Sometimes I fancy that I might have inherited all my skills, such as they are, from the women that went before me. I can certainly cook - and my great-grandma, my great-great grandma and my great-great aunt were all professional cooks.  But then I didn't inherit any of my female forebears' musical talent, and I can't draw to save my life. And I know that I inherited just as much from my dad and my granddads. 

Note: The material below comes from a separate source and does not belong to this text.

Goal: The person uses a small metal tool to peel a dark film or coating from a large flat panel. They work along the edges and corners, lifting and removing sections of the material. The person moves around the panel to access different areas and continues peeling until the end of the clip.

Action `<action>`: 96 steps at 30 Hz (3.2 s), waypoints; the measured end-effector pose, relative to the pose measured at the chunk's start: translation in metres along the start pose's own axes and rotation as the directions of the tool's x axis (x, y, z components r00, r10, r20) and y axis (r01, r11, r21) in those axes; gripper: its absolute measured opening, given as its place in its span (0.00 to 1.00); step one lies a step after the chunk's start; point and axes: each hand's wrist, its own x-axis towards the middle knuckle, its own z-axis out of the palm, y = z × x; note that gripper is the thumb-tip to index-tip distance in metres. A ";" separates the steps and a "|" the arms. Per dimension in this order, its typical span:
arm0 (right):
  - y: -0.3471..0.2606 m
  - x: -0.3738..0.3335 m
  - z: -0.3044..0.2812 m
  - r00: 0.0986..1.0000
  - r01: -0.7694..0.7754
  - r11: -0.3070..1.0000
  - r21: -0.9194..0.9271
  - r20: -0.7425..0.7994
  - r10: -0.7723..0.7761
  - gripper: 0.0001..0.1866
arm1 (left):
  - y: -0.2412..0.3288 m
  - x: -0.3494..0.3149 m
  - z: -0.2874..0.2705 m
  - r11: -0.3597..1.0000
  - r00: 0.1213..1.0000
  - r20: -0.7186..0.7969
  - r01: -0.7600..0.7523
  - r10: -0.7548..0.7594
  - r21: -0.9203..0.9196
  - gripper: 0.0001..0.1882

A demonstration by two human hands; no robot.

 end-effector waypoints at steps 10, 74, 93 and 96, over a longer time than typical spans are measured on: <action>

Aside from the odd physical feature - my Great Grandma Poynton's eyes, my Great-Gran Rippon's hands, and the odd wiry red hair from my Great Grandma Rowley, I don't know what else I may have inherited from my female ancestors. We must all, surely, be a mash-up of all those women that preceded us?
Of course, not all the women that influence our lives are our mothers and grandmothers.  My late cousin Joyce was one such person. Actually she was my Grandma's cousin. She had a career as a secretary. She was a Guide Leader. She was involved with her church and the Women's Institute. 
She had an incredible eye for the perfect gift. She was independent yet had a huge circle of friends. She had traditional values and a modern outlook. She never married, and she had no children, but she was a fabulous and favourite 'aunt' to all the children with whom she came into contact. And yes, I think about her too, come Mother's Day.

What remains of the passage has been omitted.